Who better to take advantage of this than Maranatha?

And why not? There’s currently a pipeline of Pasadena football talent extending to the San Fernando Valley and beyond where schools like Alemany, Crespi and Oaks Christian are being bankrolled by our local talent.

What if those kids looking for an alternative to Pasadena public schools decided to stay close to home and pursue their athletic dreams locally? Maranatha, with its growing list of top-notch coaches, is doing whatever it can to make itself look like the top option.

It simply can’t be on accident that in the last year Maranatha has hired Mr. Basketball in Pasadena, Tim Tucker, to head its boys hoops program. And now four-time CIF champion Steve Bogan has been brought in to coach the football team.

It doesn’t stop there. In the girls basketball program, there’s a marquee name on the coaching staff like Tye’sha Fluker, who starred at Muir before attending Tennessee and playing with four teams in the WNBA. Think she can teach the younger generation a thing or two?

The baseball program has former Temple City standout pitcher Ryan Tucker, who had a brief career recently in Major League Baseball with the Florida Marlins and Texas Rangers, on staff as pitching coach.

Again, none of these things are happening on accident. The collection of coaches being assembled on campus at Maranatha isn’t by mistake. It’s almost as if Maranatha has realized what so many schools fail to understand — the best way to build a thriving high school is through athletics. Especially for a private school.

And the best way to build a great athletics program is to first start by hiring the best coaches around. Many of Maranatha’s athletic programs are already successful. The football team won a league championship last fall. The boys basketball came close to tying powerful Village Christian for the league title. The girls basketball team won league. The baseball team is currently tied for first.

Simply winning league championships won’t be enough. Bogan will be expected to do that and then follow it with postseason success. It won’t be easy because building a football program is the longest job a coach can have. But Bogan is starting with a good foundation and should some of that Pasadena talent come trickling in, things may get real good, real fast.

Tucker is already well on his way. Maranatha had several transfers into the program last year and there figures to be another good haul this season. The girls basketball team just saw standout Channon Fluker, formerly of Muir, earn Star-News Player of the Year honors.

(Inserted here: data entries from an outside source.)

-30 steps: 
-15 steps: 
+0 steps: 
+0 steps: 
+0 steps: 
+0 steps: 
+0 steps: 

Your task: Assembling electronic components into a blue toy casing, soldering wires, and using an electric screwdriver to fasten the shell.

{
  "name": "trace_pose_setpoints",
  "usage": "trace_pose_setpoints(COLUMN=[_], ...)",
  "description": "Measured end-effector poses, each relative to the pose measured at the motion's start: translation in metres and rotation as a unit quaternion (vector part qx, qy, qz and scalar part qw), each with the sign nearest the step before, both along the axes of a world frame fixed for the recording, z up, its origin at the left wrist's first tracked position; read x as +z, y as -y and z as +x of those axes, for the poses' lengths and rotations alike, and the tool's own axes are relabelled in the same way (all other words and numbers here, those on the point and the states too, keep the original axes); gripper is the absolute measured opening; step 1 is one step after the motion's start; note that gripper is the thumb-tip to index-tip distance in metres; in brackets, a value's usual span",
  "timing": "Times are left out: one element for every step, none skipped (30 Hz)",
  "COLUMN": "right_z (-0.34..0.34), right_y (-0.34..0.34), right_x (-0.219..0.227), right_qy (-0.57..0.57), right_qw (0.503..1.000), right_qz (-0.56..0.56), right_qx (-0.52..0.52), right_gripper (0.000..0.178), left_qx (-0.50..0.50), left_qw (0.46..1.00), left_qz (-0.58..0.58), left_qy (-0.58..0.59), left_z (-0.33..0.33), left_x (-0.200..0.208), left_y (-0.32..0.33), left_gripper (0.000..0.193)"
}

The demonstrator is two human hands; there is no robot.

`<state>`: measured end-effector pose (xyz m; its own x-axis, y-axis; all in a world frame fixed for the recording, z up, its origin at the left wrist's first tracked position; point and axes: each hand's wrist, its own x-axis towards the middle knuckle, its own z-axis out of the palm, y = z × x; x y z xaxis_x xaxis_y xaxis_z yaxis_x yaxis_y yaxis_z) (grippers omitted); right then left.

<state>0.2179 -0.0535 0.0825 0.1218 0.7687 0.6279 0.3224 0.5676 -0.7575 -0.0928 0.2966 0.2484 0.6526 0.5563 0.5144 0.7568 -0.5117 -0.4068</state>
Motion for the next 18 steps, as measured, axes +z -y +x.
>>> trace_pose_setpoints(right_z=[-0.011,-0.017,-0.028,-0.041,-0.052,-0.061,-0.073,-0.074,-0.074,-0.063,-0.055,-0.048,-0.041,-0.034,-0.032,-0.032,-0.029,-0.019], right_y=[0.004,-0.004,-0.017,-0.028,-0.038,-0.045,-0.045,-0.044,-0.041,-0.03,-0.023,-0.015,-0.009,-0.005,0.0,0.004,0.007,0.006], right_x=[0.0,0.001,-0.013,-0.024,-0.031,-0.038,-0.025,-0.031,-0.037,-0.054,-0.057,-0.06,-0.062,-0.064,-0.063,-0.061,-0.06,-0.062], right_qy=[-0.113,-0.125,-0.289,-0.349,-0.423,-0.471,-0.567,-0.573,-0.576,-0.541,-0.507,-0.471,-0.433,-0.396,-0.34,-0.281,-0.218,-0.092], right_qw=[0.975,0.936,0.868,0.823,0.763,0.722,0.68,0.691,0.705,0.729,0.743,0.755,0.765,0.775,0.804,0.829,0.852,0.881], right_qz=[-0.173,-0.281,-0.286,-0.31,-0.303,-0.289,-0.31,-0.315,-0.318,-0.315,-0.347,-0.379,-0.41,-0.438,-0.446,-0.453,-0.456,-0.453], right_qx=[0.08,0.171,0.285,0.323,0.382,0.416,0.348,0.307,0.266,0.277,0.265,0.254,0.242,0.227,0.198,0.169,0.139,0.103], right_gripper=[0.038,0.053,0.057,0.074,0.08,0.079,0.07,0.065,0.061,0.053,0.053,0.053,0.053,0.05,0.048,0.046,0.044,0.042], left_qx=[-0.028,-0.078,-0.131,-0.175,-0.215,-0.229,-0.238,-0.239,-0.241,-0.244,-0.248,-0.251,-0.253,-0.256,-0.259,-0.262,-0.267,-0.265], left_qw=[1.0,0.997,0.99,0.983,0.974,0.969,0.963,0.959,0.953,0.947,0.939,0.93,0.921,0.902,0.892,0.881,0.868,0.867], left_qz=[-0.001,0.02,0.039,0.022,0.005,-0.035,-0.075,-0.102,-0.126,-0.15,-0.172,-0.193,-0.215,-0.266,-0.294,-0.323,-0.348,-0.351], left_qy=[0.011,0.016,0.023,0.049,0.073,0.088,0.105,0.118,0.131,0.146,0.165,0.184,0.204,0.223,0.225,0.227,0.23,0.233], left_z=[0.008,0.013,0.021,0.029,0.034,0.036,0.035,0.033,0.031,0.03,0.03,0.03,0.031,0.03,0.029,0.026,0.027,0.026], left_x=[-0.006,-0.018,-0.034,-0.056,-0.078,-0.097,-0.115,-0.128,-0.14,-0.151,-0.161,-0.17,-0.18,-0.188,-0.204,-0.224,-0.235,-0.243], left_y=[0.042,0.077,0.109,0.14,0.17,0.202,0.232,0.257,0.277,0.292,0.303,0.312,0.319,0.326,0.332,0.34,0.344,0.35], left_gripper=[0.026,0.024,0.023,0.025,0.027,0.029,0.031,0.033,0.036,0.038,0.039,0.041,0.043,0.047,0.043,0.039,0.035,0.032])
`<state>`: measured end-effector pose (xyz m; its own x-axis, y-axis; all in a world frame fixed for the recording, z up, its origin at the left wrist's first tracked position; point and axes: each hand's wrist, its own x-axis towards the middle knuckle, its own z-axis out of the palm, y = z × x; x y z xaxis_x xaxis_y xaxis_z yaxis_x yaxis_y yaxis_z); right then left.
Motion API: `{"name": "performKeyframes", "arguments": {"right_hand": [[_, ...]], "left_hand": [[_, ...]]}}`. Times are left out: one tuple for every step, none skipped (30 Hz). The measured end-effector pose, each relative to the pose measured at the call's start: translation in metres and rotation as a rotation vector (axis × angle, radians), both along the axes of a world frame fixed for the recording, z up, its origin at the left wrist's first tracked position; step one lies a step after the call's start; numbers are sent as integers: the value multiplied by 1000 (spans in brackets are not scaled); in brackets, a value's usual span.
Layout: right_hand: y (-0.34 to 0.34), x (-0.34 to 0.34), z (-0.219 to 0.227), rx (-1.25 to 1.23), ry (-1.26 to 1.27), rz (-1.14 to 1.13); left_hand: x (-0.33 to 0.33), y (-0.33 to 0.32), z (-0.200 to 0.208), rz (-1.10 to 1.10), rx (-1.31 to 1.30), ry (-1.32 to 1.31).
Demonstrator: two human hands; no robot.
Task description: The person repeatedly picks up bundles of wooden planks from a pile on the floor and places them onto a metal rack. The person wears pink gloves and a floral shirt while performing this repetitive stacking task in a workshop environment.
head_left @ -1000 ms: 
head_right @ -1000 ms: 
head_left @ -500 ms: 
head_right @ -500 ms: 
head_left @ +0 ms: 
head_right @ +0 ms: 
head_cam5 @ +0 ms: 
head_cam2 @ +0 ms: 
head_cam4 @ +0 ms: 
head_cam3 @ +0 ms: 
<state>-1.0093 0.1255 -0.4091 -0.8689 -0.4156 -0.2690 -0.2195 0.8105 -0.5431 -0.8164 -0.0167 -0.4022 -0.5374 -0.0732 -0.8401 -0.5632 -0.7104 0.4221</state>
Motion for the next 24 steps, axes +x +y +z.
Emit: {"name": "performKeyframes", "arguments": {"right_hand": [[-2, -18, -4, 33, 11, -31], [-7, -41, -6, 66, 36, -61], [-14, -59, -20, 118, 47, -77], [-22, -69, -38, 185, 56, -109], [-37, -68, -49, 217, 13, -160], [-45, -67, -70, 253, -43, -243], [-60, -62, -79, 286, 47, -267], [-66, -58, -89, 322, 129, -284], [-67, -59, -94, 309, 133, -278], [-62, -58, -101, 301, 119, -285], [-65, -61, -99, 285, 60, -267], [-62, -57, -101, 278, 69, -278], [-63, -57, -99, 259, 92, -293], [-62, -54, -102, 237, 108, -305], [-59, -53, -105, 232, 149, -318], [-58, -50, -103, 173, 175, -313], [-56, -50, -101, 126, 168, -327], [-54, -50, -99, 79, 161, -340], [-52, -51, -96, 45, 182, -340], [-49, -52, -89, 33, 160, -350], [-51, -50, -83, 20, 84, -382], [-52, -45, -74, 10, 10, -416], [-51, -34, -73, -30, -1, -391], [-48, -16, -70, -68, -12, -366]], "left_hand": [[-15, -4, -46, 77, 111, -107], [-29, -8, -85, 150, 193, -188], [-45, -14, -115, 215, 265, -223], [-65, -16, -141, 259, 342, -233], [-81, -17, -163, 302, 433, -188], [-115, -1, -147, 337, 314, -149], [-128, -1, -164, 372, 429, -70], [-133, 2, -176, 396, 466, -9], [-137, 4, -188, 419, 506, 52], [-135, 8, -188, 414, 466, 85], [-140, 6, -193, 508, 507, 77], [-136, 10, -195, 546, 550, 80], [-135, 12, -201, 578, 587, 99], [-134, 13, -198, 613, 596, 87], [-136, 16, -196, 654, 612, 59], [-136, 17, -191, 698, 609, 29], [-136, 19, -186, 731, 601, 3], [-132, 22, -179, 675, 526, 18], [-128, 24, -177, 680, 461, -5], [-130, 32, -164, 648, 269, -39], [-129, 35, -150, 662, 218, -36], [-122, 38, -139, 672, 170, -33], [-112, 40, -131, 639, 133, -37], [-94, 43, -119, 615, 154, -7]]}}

The ball is already rolling at Maranatha. The city is there for the taking. The coaches are in place to take it both in terms of getting talent in and knowing what to do with it when they’ve got it.

We will never know what goes on behind closed doors at Maranatha, but we don’t need to hear the conversation when the actions are right under our noses. Maranatha is making its move. It’s bidding to become a Pasadena sports powerhouse. And if you’re good here, you’re good anywhere.

In a city where so many other schools are content to sit back and let it happen, who’s really going to bet against the Minutemen?